Leaving Cert fiasco is going to get worse

Not only are the calculated grades a debacle, the Leaving Cert exams designed as an alternative are unfair, too

If the calculated grades delivered to the class of 2020 were a verdict in a court of law, they would be set aside as unsafe. Photograph: The Irish Times

If the calculated grades delivered to the class of 2020 were a verdict in a court of law, they would be set aside as unsafe. Photograph: The Irish Times

 

The errors made in relation to calculated grades – errors with far-reaching consequences – have meant that the arrangements for the Leaving Certificate examinations in November have received little scrutiny.

 Leaving Cert students were offered the opportunity either to accept their calculated grades or sit the examinations and defer going to college. They can also choose the best combination of both calculated grades and exams. Having seen the proposed timetable for those exams which was released late last week, the only conclusion is that they are designed to discourage young people from sitting them at all.

The only good thing that may emerge from this debacle is that calculated grades will probably never be used again

The examinations take place in the evenings and at weekends. The first exam is biology, a very demanding subject, starting at 5:30pm and ending at 8:30pm on Monday, November 19th. In evenings of the first week, there will be exams in geography, French, business and history. But the real killer is that this is followed by both English papers on Saturday and by both exams in maths on Sunday.

For years, paper one and two in English have been on different days in order to have mercy on students’ poor, cramping hands. The first paper takes three hours and 20 minutes while the second takes two hours and 50 minutes. 

The justification is probably the presumption that students will only take one or two subjects, but what is that based on? The only students taking the examinations will be the highly motivated students who missed out on courses that they really, really wanted.

They are quite likely to take four or five subjects. These students will have been studying alone for months. That takes tremendous grit and courage. The least they deserved was a decent timetable. 

Furthermore, these and other students may already be victims of another injustice.
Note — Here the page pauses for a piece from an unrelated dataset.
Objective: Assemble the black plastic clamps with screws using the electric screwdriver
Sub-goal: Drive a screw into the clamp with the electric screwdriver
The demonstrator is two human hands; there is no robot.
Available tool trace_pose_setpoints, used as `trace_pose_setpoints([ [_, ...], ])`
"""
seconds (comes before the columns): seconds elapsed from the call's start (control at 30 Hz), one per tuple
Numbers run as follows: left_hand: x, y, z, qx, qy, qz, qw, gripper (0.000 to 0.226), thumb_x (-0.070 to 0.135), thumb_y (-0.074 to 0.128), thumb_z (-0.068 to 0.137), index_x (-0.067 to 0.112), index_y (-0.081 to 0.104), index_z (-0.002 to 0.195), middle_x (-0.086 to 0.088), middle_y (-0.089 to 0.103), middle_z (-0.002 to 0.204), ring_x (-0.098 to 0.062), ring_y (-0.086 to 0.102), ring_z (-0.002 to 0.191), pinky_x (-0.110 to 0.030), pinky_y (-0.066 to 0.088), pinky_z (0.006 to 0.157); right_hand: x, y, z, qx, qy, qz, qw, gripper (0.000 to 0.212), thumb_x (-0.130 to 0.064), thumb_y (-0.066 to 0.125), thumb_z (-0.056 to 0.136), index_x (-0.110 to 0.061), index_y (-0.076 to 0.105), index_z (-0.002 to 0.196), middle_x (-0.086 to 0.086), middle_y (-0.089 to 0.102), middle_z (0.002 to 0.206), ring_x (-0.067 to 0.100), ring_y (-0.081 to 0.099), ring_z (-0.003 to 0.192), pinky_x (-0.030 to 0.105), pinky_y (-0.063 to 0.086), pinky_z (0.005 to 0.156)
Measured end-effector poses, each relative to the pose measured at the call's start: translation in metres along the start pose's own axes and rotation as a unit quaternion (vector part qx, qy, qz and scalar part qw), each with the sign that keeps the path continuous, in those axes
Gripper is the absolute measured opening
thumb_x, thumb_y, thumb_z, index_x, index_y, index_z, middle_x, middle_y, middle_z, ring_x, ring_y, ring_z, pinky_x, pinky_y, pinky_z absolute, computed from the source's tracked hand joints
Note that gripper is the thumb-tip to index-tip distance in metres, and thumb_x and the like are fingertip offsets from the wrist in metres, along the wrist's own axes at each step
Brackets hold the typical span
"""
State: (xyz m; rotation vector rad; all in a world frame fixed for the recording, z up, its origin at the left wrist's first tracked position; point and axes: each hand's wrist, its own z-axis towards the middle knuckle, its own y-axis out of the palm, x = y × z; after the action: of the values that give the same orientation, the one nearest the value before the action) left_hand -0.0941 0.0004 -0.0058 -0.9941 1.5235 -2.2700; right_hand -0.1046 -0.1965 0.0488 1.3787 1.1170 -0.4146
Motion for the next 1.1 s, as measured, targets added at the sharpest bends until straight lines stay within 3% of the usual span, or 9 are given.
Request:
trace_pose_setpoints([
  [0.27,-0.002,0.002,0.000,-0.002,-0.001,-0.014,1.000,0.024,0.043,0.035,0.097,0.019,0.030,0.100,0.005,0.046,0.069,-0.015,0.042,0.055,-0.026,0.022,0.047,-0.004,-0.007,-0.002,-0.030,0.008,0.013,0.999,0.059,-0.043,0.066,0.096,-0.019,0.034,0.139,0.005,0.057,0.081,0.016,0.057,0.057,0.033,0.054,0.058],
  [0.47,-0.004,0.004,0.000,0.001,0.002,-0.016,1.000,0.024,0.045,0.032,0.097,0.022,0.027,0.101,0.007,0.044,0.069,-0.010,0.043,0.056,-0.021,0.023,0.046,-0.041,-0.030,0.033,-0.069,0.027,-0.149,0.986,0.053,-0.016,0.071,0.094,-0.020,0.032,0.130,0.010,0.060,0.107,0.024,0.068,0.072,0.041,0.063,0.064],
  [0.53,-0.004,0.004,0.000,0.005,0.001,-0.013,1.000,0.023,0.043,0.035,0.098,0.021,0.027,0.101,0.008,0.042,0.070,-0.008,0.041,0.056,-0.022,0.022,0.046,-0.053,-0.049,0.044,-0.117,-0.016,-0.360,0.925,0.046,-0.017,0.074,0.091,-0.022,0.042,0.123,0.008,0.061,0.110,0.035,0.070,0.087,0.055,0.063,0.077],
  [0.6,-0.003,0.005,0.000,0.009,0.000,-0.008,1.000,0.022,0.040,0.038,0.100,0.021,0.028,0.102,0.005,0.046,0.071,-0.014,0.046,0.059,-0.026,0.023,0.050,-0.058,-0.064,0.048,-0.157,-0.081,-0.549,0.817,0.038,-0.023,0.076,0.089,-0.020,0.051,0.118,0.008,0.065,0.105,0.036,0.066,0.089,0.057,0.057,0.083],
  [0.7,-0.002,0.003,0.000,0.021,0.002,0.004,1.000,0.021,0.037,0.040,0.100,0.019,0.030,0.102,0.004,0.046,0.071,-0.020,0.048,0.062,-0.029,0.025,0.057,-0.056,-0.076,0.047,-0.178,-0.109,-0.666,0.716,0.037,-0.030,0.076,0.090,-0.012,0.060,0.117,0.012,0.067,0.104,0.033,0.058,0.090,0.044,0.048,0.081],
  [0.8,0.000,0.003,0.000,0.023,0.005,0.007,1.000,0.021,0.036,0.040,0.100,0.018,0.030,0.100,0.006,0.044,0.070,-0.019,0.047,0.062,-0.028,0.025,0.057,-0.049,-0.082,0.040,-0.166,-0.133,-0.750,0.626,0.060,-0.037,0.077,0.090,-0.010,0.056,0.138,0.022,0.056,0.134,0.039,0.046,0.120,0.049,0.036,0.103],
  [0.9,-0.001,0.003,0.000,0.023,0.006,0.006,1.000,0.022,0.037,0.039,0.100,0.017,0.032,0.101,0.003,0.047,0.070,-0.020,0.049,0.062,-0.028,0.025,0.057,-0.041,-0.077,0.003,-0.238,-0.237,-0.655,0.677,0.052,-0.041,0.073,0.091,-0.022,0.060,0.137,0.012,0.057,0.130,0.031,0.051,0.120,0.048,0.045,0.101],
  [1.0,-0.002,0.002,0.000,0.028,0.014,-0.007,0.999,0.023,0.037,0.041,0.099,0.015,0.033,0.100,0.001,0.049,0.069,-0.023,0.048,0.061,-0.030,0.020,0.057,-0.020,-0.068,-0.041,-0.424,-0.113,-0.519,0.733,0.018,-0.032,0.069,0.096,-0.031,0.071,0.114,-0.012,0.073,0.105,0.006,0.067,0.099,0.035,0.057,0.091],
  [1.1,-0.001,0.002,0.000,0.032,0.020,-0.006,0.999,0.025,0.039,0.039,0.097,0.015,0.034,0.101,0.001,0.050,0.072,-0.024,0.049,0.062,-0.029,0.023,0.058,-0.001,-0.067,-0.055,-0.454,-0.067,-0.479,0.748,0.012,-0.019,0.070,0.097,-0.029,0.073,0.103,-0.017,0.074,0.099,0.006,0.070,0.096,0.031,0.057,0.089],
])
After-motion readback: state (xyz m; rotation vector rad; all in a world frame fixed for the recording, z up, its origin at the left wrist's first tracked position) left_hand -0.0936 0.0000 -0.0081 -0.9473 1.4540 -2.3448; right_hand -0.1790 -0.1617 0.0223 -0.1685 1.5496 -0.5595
There are a number of students who received higher grades than they were actually entitled to, due to the two errors discovered thus far in the calculated grades process. The practice, which I support, is that no student is downgraded due to system error.

But the reality is that other students will have lost out because some students received these higher grades which they were not entitled to according to the prescribed algorithm. The higher grades which were awarded in error moved the students who got them ahead in the points race. 

These higher grades will have had a particular impact on highly competitive courses – precisely the kind of courses for which students would be willing to sit exams in even more stressful than usual conditions.

For example, unlike previous Leaving Certs, those who sit the November exams will just receive marks for the written component in some subjects because orals and music performance tests were cancelled.

And now the burden of the running of the examinations has been foisted on individual schools. Normally, State exams happen outside term-time and supervision is organised externally, not by the school. 

Every square centimetre in schools is currently being utilised for teaching in order to achieve social distancing. So after a full day of teaching, schools will have to set up examination centres, including separate rooms for those entitled to them due to needing a scribe or other accommodations, then dismantle them after 8:30 at night, deep clean them for classes the next day, and potentially go on doing this for four weeks.

Many teachers already feel betrayed because they were promised that the ranking of their students would remain private except in exceptional cases

Much of the burden will fall on management who have already been working flat out to ensure that schools could open, stay open and keep coronavirus at bay. Some teachers will be teaching all day and organising or supervising in the evening or collecting exam papers on Sundays. Schools expected practical external help with organising exams but yet again have been told to just get on with it. It is poor thanks.

Many teachers already feel betrayed because they were promised that the ranking of their students would remain private except in exceptional cases. No teacher thinks of, say, a heroically hard-working student, as the 12th or 23rd best student in a class. Teachers reluctantly acquiesced in ranking them because they were told that it was the only way the algorithm could be fair.  

Then the rankings were opened to every student, including very vulnerable individuals. It was a gross breach of trust. Teachers are now being asked to supervise their own students for State exams which normally never happens, another breach of the relationship between teacher and student.

Not only are the proposed exams unfair, but confidence in the calculated grades has also been fatally undermined. We saw identical twins on RTÉ news, Aaron and Conor Daly, whose teachers ranked them as equally academically gifted. One got his first choice, medicine, and the other got his sixth choice. How is that possible? It is hard to explain it away by two errors in the coding process. If the calculated grades delivered to the class of 2020 were a verdict in a court of law, they would be set aside as unsafe.

The only good thing that may emerge from this debacle is that calculated grades will probably never be used again.